Setting: The findings of the principal controlled trials of BCG vaccination against tuberculosis are reviewed.
Objective: To investigate possible reasons for the wide variations in vaccine efficacy in different trials, and in particular for the apparent adverse effect in the first few years in the trial in Chingleput, South India.

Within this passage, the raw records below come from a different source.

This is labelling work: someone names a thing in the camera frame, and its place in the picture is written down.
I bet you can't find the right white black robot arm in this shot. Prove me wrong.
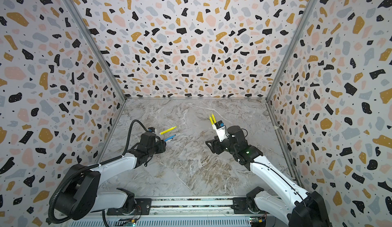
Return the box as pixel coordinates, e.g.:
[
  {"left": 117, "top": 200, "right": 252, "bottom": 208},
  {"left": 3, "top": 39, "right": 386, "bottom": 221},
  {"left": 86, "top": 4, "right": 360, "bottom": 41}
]
[{"left": 205, "top": 121, "right": 331, "bottom": 227}]

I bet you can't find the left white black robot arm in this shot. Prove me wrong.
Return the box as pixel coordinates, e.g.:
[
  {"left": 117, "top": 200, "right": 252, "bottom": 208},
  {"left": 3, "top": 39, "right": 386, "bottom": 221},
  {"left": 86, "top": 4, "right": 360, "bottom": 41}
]
[{"left": 47, "top": 132, "right": 166, "bottom": 224}]

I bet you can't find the blue pen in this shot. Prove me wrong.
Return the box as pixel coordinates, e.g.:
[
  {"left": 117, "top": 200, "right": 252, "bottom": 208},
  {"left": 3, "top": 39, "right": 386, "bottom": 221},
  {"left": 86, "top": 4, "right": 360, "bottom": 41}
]
[{"left": 164, "top": 135, "right": 176, "bottom": 142}]

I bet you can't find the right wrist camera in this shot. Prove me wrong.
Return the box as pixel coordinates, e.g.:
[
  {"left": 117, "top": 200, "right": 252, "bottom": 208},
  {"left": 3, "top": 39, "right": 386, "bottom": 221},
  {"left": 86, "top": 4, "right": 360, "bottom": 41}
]
[{"left": 213, "top": 120, "right": 228, "bottom": 142}]

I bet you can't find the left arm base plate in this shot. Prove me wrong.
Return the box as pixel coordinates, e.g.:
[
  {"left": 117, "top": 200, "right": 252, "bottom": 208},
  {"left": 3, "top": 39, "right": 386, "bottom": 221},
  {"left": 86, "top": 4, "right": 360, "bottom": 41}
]
[{"left": 106, "top": 198, "right": 152, "bottom": 217}]

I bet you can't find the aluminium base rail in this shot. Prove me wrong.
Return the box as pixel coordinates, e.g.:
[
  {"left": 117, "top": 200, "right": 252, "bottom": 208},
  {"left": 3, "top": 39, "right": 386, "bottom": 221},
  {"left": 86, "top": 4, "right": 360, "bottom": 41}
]
[{"left": 59, "top": 195, "right": 321, "bottom": 227}]

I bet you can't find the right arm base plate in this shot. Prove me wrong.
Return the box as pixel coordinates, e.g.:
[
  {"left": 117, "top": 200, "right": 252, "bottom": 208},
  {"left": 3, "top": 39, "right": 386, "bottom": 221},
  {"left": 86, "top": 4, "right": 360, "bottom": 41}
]
[{"left": 231, "top": 197, "right": 264, "bottom": 214}]

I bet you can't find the black corrugated cable conduit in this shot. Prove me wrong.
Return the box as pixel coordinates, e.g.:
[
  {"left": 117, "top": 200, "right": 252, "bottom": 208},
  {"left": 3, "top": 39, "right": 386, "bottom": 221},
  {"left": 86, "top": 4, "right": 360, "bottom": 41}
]
[{"left": 47, "top": 119, "right": 149, "bottom": 225}]

Observations: (1) A substantial reduction, or even a reversal, of overall efficacy could result if the assessment of vaccine efficacy included a subgroup adversely affected by vaccination. (2) Several trials include in the assessment many subjects with weak initial tuberculin sensitivity, due either to environmental mycobacterial infection or to Mycobacterium tuberculosis infection. It is accepted that vaccine efficacy may be moderately reduced in the former subgroup. It is postulated that the latter subgroup may be at risk of reactivation of tuberculosis soon after vaccination, perhaps from focal reactions due to enhancement of their weak sensitivity. (3) The low levels of efficacy in several trials, and the early adverse effect in Chingleput, are broadly consistent with this hypothesis.
Conclusion: Clinical tuberculosis due to BCG vaccination of subjects with weak tuberculin sensitivity following M. tuberculosis infection may make an important contribution to the variations in efficacy found in clinical trials.